> **Activity**: From the listing below, reproduce word for word the part that opens with the line containing "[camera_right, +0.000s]" and closes with the line containing "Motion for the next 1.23"; reproduce nothing else.

> **Dataset records**:
+-------+

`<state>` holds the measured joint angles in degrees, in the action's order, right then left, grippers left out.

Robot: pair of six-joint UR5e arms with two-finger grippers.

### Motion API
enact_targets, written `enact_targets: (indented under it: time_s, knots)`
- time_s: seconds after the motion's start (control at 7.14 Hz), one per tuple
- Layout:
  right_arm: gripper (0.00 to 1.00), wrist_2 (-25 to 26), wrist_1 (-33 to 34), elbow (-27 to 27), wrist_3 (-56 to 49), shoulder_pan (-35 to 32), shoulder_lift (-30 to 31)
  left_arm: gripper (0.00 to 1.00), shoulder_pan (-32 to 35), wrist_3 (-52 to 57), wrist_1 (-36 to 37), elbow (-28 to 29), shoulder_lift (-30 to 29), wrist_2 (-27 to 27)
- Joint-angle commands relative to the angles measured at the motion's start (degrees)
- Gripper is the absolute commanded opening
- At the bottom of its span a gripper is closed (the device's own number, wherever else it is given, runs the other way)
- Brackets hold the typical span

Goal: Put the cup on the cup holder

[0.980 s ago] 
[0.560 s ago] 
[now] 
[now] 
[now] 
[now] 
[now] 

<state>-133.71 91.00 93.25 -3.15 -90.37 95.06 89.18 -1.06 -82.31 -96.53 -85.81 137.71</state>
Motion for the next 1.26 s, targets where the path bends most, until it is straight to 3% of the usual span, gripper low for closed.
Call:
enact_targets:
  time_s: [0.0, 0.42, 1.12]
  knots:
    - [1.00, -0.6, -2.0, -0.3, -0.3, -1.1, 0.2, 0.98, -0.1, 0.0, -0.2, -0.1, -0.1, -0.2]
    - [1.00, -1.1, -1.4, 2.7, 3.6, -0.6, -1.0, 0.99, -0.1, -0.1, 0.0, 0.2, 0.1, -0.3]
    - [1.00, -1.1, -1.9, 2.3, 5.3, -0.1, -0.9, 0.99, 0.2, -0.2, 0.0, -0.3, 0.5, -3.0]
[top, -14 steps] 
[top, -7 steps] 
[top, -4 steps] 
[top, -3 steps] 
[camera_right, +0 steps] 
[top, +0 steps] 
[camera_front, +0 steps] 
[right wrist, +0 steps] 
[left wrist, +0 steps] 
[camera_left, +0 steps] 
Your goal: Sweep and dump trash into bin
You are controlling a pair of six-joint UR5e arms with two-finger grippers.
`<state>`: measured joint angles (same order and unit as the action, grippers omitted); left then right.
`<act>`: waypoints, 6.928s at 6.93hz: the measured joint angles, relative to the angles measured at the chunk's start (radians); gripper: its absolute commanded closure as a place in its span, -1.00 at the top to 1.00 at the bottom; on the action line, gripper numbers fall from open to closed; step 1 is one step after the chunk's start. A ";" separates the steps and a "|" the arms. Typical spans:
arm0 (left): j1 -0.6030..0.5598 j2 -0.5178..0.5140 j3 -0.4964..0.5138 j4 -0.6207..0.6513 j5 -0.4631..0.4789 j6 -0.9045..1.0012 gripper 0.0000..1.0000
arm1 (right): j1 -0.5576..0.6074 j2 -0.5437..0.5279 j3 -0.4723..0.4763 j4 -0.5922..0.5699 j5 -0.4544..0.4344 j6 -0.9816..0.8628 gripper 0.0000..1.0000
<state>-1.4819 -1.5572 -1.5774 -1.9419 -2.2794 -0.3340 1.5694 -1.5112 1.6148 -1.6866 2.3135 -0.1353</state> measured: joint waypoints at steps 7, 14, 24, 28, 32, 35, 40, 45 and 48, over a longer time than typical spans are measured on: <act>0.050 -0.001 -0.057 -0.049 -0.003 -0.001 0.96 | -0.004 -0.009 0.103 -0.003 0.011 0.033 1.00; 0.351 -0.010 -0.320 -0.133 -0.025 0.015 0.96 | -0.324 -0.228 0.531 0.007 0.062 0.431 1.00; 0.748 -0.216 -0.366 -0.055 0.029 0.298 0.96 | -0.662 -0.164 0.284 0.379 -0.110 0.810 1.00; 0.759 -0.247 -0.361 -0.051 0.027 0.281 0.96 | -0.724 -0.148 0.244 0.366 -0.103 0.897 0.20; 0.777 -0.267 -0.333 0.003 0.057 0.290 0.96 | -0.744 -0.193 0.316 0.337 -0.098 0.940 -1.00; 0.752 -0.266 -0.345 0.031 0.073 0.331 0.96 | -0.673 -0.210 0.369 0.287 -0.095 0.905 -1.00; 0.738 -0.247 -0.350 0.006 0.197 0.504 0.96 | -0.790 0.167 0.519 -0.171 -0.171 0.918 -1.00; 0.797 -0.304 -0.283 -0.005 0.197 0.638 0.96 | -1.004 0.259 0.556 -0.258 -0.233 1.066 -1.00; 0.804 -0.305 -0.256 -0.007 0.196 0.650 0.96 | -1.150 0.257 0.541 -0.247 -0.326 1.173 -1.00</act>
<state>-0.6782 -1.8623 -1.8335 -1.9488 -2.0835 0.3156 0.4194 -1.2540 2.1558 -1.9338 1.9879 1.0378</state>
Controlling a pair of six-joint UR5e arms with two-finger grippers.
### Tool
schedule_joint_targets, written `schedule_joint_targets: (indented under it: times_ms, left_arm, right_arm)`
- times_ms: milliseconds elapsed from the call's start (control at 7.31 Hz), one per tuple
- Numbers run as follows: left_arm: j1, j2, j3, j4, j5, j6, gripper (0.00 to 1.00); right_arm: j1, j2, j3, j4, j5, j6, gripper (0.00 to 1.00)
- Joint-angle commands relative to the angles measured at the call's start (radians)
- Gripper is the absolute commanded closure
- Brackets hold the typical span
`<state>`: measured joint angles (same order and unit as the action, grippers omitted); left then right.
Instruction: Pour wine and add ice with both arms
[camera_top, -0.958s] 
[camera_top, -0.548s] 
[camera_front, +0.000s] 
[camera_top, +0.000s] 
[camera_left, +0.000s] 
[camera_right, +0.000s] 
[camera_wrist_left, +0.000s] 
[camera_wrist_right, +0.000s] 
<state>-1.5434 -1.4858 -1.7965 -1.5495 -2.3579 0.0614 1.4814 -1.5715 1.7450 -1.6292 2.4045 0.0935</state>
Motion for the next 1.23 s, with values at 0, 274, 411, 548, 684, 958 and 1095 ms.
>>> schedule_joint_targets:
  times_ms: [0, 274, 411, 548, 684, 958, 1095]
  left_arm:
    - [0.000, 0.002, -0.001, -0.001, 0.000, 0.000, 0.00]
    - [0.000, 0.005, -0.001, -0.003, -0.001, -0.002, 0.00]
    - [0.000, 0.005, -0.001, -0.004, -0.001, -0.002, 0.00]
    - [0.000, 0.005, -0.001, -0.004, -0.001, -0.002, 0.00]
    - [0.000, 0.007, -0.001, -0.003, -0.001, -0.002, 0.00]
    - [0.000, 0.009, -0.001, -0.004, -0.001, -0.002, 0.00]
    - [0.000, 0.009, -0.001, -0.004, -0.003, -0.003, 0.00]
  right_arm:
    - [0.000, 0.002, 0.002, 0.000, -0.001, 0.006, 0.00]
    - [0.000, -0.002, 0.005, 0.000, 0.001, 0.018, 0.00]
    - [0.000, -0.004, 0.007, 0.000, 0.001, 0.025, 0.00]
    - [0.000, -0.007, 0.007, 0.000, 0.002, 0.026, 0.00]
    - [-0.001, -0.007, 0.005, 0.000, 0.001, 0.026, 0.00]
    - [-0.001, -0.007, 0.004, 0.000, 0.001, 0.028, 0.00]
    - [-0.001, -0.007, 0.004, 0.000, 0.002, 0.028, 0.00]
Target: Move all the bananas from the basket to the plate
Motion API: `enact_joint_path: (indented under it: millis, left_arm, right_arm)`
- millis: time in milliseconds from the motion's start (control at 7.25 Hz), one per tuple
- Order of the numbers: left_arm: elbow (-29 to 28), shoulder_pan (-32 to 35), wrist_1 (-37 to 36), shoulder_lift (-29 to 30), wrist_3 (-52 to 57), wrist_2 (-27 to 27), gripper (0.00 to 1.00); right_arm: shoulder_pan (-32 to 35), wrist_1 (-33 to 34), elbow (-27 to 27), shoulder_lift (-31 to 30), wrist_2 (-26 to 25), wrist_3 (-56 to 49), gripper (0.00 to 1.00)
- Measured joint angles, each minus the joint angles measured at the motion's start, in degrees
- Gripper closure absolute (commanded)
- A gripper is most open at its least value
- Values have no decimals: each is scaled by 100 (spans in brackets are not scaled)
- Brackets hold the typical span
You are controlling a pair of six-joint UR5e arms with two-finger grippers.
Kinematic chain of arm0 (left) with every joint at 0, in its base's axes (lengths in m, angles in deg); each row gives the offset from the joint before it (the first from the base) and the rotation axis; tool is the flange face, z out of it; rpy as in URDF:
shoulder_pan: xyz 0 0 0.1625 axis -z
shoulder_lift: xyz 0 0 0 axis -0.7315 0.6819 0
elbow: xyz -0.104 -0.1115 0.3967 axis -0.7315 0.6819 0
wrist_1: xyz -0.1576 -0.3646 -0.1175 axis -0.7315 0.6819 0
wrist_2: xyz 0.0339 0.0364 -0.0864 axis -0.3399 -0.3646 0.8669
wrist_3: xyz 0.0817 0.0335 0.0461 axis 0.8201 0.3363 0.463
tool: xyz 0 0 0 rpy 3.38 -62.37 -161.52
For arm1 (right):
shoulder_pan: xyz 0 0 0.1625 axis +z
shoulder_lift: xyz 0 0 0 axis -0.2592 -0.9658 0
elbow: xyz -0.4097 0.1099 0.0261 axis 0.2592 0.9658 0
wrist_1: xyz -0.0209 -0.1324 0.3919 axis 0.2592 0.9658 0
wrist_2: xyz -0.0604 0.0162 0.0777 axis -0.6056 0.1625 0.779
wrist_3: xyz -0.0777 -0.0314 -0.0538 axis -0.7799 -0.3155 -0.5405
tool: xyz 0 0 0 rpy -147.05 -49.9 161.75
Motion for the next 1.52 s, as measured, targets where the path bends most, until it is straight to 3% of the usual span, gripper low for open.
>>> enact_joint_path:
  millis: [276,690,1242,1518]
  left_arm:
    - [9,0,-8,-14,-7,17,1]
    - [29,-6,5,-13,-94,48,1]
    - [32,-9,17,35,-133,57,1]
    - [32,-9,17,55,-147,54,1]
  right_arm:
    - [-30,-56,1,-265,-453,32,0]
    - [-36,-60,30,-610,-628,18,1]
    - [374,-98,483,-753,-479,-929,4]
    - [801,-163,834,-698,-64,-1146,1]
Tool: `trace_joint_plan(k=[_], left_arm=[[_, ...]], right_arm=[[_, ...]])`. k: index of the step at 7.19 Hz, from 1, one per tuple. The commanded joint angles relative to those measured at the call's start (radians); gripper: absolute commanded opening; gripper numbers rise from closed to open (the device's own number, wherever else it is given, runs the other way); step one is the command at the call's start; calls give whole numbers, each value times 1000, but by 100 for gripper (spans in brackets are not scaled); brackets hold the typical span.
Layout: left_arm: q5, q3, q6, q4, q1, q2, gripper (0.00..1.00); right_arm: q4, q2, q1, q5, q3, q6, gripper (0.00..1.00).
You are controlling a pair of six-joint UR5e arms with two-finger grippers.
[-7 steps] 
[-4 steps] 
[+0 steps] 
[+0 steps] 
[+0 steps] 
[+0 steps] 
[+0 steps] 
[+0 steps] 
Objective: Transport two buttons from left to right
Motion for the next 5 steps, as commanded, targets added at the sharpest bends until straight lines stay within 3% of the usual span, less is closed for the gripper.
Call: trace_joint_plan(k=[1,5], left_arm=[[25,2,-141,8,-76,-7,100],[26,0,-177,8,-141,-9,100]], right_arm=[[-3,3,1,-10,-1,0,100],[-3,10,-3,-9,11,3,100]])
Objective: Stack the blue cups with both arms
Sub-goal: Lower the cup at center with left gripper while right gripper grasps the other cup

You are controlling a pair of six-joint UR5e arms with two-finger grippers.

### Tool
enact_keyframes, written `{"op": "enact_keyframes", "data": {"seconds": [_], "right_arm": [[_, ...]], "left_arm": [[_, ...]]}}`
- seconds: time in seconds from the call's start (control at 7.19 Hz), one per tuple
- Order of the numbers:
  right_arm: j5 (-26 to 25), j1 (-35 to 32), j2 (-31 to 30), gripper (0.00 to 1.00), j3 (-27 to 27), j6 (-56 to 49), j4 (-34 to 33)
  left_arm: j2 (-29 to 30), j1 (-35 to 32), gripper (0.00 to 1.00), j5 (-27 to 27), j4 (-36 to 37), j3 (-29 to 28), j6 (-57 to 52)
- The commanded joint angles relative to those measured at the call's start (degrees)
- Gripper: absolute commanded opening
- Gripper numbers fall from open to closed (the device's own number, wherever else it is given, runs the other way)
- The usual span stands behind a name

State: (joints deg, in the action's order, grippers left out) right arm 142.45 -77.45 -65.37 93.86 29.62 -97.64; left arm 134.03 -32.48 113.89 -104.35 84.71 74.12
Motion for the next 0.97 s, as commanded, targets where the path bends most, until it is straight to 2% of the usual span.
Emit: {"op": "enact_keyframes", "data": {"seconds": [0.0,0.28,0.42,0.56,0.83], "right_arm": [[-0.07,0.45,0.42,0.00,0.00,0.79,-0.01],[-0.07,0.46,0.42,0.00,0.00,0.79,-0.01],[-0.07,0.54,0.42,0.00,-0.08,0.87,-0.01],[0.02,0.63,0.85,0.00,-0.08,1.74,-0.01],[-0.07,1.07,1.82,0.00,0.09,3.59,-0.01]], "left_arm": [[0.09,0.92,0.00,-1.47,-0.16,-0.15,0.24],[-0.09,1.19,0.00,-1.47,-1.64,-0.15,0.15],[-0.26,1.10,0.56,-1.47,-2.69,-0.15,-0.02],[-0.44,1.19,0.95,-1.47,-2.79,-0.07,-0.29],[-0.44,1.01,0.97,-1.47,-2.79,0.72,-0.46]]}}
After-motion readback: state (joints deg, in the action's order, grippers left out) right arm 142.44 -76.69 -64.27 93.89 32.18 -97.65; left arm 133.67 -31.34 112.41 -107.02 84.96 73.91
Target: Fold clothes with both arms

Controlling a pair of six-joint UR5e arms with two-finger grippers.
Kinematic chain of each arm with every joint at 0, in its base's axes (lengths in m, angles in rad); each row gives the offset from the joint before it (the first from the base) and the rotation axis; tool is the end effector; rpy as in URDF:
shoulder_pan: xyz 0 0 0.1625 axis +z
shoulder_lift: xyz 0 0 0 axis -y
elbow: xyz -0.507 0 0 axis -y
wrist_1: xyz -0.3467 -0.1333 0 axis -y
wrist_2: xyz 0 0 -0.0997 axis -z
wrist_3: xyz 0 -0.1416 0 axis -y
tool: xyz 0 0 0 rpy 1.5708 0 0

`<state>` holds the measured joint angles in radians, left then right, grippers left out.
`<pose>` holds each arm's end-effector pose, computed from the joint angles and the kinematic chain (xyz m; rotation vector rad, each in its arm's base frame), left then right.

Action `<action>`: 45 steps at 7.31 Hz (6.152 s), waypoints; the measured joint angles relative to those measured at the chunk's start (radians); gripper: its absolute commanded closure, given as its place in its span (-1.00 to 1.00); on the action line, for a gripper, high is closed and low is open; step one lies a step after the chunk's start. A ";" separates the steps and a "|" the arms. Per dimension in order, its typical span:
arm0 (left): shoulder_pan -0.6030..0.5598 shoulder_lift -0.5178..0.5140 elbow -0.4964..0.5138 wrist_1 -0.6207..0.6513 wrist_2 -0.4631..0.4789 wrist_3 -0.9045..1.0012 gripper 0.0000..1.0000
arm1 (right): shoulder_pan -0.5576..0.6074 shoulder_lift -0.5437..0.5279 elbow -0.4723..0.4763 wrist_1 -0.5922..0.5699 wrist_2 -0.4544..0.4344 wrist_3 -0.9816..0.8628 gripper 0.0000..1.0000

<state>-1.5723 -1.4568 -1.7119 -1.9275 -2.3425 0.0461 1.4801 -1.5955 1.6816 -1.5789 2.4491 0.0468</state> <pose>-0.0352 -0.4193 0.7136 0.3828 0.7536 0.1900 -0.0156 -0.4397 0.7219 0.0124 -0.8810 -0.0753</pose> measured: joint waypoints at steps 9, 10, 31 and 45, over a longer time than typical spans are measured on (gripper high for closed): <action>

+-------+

> **Answer**:
[camera_right, +0.000s] 
[camera_wrist_left, +0.000s] 
[camera_wrist_right, +0.000s] 
<state>-1.5434 -1.4858 -1.7965 -1.5495 -2.3579 0.0614 1.4814 -1.5715 1.7450 -1.6292 2.4045 0.0935</state>
Motion for the next 1.23 s, with values at 0, 274, 411, 548, 684, 958 and 1095 ms.

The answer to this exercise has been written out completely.